In overleg met het Bestuur kunnen catalogusvertegenwoordigers de werken waarin zij deelgerechtigde zijn op een nader te bepalen afwijkende wijze aanmelden.
1. Dit Aanhangsel treedt in werking op 1 januari 1987. Het heeft geen betrekking op de verdeling en betaling van door Xxxxxx ten titel van mechanische reproductierechten vóór die datum ontvangen gelden.
2. Aldus werd dit Aanhangsel vastgesteld door het Bestuur van de Stichting Stemra d.d. 6 november 1986 en goedgekeurd door de vergadering van aangeslotenen van de Stichting Stemra d.d. 15 december 1986.
3. Dit Aanhangsel is laatstelijk gewijzigd door het Bestuur van de Stichting Stemra d.d. 14 februari 2018 en goedgekeurd door de vergadering van aangeslotenen van de Stichting Stemra d.d. 22 mei 2018 en door het College van Toezicht Auteursrechten op 18 mei 2018.
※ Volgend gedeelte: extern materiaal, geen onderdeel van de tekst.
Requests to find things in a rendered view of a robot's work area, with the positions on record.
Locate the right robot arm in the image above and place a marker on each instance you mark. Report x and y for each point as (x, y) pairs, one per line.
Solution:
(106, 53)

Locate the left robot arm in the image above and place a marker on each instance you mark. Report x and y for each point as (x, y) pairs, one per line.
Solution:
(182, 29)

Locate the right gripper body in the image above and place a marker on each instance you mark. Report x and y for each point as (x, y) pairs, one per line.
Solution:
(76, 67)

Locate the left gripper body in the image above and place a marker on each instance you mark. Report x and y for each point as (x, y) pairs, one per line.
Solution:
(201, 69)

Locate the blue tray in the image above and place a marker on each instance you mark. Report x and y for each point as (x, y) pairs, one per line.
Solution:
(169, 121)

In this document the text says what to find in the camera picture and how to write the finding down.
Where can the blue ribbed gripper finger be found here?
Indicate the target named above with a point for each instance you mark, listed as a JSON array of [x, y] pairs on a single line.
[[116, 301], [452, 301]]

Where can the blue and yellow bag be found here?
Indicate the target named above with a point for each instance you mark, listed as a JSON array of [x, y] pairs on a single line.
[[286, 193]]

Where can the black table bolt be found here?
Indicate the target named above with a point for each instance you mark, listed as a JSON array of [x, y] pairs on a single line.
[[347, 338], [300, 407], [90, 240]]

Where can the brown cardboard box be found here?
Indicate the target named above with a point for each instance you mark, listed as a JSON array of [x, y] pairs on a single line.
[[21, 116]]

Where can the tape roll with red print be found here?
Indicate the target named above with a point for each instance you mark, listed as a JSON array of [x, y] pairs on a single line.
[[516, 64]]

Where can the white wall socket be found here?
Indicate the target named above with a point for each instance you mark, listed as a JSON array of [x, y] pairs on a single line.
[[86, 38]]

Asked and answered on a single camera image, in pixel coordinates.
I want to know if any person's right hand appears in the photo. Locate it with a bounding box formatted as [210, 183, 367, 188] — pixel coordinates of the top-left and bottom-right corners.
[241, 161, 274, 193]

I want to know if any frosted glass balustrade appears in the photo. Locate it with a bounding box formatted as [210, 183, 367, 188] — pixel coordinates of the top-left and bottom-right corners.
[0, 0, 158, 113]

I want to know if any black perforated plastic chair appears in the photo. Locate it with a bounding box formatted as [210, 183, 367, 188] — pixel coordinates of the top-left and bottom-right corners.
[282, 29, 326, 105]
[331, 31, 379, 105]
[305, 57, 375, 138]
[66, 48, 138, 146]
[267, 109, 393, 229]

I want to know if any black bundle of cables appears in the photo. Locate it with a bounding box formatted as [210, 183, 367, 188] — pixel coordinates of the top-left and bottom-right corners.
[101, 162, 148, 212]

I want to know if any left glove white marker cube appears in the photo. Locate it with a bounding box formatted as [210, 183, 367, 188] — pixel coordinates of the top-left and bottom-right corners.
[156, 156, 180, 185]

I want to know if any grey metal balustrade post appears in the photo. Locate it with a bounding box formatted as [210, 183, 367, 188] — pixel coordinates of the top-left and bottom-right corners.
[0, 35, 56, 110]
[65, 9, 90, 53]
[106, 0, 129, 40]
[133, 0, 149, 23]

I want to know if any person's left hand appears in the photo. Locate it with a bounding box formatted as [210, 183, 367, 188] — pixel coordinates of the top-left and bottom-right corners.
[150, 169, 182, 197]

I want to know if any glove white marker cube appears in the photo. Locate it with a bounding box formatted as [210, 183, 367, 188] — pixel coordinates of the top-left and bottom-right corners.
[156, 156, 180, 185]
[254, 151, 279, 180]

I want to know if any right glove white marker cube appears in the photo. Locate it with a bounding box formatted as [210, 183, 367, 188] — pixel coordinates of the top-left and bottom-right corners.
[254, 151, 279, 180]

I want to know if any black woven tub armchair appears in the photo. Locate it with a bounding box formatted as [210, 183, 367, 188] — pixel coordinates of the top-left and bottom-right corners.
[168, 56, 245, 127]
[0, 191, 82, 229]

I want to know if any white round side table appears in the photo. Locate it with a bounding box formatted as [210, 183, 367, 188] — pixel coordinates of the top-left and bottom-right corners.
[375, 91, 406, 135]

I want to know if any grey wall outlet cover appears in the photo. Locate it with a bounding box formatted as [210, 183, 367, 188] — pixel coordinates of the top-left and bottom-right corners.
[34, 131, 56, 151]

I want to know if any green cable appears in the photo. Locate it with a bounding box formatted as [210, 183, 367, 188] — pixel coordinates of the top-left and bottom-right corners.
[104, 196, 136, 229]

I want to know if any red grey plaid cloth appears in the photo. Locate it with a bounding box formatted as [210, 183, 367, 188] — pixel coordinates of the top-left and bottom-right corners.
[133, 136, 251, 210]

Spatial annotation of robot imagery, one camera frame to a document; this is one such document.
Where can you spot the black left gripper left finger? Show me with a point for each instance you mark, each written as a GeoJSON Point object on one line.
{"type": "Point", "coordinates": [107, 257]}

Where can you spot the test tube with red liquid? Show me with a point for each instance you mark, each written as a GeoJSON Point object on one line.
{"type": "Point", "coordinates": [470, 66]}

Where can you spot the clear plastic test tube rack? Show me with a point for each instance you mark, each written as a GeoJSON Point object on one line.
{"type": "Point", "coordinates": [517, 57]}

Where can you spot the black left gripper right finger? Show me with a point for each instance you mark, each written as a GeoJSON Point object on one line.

4. De in het vorige lid van dit artikel bedoelde wijzigingen treden in werking met ingang van de datum van goedkeuring door zowel de vergadering van aangeslotenen van de Stichting Stemra, als het College van Toezicht Auteursrechten.
17
AANHANGSEL III VERDEELSLEUTELS
De verdeling van de per werk beschikbare gelden over de deelgerechtigden in dat werk geschiedt met toepassing van de hierna vermelde verdelingsschalen.
a. Voor werken in manuscriptvorm, waarvan tenminste één deelgerechtigde deelnemer is:
- componist 100%
- tekstdichter 100%
- componist 50%
tekstdichter 50%
b1. Voor uitgegeven werken waarvan tenminste één deelgerechtigde deelnemer is en die voor het eerst voor 1 januari 2019 zijn aangemeld:
- componist 50%
uitgever 50%
- tekstdichter 50%
uitgever 50%
- componist 33.33%
tekstdichter 33.33%
uitgever 33.34%
b2. Voor werken die voor het eerst zijn aangemeld vanaf 1 januari 2019 geldt de verdeling:
- componist 66,66
uitgever 33,34%
- tekstdichter 50%
uitgever 50%
- componist 33.33%
tekstdichter 33.33%
uitgever 33.34%
Het bepaalde in b2 treedt eerst in werking na goedkeuring door en de vergadering van aangesloten en het College van Toezicht Auteursrechten.
bbis.
Voor werken waarvan de deelnemende uitgever van een oorspronkelijk door hem uitgegeven werk een uitgavecontract heeft gesloten met auteurs die niet zijn aangesloten bij een organisatie als bedoeld in artikel 4, lid 3 van de statuten (non society auteur) kan het totale uitgeversaandeel op 100 % van het totaal beschikbare bedrag worden gesteld, mits :
a. de aangesloten uitgever door middel van overlegging van het uitgavecontract of overlegging van zijn correspondentie met de auteurs kan aantonen dat hij hiertoe door de auteur gemachtigd is, en
b. de aangesloten uitgever daadwerkelijk een aandeel van 100 % mechanisch recht op de OU aanmelding heeft aangemeld.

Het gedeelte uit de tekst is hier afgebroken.